Symposium: For patent litigants, Court affirms status quo

Justin Nelson is a partner at Susman Godfrey L.L.P.

The reaction from patent litigants to the Supreme Court’s decision yesterday in Alice Corp. v. CLS Bank was one big shrug.  The decision was exactly as expected.  While the Court made clear that abstract ideas remain unpatentable, it “tread[ed] carefully” in construing patentability.  Indeed, the most notable part of the decision was that it shied away from any grand pronouncements.  Rather, it relied heavily on prior cases such as Bilski v. Kappos, Mayo Collaborative Services v. Prometheus Laboratories, Inc., and Association for Molecular Pathology v. Myriad Genetics.
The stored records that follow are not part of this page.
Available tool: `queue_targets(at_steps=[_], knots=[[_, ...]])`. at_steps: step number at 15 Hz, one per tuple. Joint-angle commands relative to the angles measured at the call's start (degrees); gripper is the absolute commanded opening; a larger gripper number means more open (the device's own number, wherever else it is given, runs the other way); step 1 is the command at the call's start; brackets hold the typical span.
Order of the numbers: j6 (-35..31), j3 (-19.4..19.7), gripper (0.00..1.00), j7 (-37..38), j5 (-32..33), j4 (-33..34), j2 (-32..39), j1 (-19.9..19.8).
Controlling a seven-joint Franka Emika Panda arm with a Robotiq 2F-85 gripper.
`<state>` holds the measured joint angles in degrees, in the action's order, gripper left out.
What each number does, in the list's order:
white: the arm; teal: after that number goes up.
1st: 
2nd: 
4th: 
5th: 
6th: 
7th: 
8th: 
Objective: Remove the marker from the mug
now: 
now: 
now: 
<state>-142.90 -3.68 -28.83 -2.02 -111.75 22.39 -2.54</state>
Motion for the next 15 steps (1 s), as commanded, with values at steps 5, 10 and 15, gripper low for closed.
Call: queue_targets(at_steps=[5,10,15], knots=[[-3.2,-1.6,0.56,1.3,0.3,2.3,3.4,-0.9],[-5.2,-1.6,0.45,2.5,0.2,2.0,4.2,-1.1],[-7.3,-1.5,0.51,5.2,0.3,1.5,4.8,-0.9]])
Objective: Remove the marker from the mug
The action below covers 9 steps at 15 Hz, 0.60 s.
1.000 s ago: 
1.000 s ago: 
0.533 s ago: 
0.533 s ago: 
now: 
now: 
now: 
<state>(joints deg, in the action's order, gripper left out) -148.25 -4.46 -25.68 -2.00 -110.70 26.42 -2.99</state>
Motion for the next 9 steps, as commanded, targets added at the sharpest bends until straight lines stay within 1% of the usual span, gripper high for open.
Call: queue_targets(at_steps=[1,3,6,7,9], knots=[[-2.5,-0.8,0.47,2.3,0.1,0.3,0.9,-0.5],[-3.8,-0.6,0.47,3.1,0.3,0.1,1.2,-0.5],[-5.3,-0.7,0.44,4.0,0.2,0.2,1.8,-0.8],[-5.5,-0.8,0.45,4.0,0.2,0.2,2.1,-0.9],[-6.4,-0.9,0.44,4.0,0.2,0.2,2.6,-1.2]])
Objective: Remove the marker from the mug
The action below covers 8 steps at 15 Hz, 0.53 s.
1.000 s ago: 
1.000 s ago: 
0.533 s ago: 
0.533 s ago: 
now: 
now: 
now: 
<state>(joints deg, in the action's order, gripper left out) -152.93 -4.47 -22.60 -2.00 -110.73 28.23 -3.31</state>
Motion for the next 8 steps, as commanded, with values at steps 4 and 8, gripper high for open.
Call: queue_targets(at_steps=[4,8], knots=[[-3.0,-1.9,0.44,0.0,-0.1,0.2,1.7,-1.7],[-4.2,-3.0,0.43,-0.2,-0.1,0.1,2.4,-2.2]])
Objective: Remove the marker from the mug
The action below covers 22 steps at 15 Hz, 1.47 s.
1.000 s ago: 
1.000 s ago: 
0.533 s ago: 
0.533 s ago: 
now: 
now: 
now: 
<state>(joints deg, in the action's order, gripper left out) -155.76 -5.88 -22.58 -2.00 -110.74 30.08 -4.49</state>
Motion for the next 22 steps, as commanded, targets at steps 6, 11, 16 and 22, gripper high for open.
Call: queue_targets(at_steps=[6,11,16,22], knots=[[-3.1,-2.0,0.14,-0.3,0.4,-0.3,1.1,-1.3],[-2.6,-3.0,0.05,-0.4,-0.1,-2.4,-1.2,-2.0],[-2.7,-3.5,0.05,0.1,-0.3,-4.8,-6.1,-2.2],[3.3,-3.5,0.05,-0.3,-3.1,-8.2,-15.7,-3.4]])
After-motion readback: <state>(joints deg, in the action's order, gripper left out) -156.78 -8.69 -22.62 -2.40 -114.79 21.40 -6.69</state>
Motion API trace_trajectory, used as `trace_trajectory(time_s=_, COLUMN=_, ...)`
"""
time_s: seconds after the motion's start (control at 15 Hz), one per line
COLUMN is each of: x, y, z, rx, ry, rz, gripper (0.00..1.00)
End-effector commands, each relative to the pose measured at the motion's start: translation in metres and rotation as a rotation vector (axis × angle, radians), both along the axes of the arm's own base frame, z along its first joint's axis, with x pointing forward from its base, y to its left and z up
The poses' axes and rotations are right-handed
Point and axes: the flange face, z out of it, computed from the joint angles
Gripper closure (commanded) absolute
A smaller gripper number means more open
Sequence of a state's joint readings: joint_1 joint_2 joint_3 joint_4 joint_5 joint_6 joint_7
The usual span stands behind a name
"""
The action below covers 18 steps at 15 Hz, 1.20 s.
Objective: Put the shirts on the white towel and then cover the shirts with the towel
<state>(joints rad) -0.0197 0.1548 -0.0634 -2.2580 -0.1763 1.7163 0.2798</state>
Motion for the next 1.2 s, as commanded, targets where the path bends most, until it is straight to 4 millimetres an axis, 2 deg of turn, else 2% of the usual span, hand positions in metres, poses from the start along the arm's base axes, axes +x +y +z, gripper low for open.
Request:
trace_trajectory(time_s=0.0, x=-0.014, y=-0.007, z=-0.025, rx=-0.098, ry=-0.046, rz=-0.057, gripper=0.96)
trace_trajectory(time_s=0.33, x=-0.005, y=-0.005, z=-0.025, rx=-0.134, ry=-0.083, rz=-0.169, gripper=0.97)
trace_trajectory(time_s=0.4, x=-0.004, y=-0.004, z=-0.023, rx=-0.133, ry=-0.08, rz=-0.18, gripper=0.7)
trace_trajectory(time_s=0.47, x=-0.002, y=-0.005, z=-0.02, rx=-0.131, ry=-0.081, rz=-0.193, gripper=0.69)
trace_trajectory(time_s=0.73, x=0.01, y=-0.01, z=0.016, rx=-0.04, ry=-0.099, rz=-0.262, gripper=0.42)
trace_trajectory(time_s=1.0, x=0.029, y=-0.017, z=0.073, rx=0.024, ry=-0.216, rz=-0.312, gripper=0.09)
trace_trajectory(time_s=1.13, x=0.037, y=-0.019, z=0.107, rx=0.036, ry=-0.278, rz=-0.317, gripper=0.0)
As the Court correctly concluded, “[i]t follows from our prior cases, and Bilski in particular, that the claims at issue here are directed to an abstract idea.”  Yet it went no further than necessary: “[W]e need not labor to delimit the precise contours of the ‘abstract ideas’ category in this case.  It is enough to recognize that there is no meaningful distinction between the concept of risk hedging in Bilski and the concept of intermediated settlement at issue here.”

Likewise, the Court framed quite narrowly whether the claim contains an inventive concept sufficient to transform the abstract idea into a patent-eligible application.  The Court again correctly answered no, holding that “the relevant question is whether the claims here do more than simply instruct the practitioner to implement the abstract idea of intermediated settlement on a generic computer.  They do not.”  Moreover, although the Court applied the same rationale to invalidate the corresponding system claims, this holding too broke no new ground.  Instead, it merely closed a possible loophole in Section 101 jurisprudence, and was consistent with the Court’s prior decisions.  The Court’s opinion also gave guidance on what would qualify as patent eligible, including “improving the functioning of the computer itself.”

But the Court left open the scope of how far such a principle extends.  The facts in Alice are not often where the rubber hits the road.  Alice was an easy case, flowing logically from Bilski and Mayo.  How the Supreme Court – or the Federal Circuit on remand – handles the Ultramercial petition for certiorari will provide significantly more guidance than Alice itself.  The Court could have surprised in Alice by either taking an expansive view of ineligibility – as Justices Sotomayor, Ginsburg, and Breyer would have done – or by allowing even the system claims here.  It did neither, however.  The decision was predictable and logical, almost a “natural phenomenon” flowing from Bilski itself.  And for patent litigants and lower court judges, trying to decipher the outer bounds of patent eligibility for software patents today remains just as fuzzy as yesterday.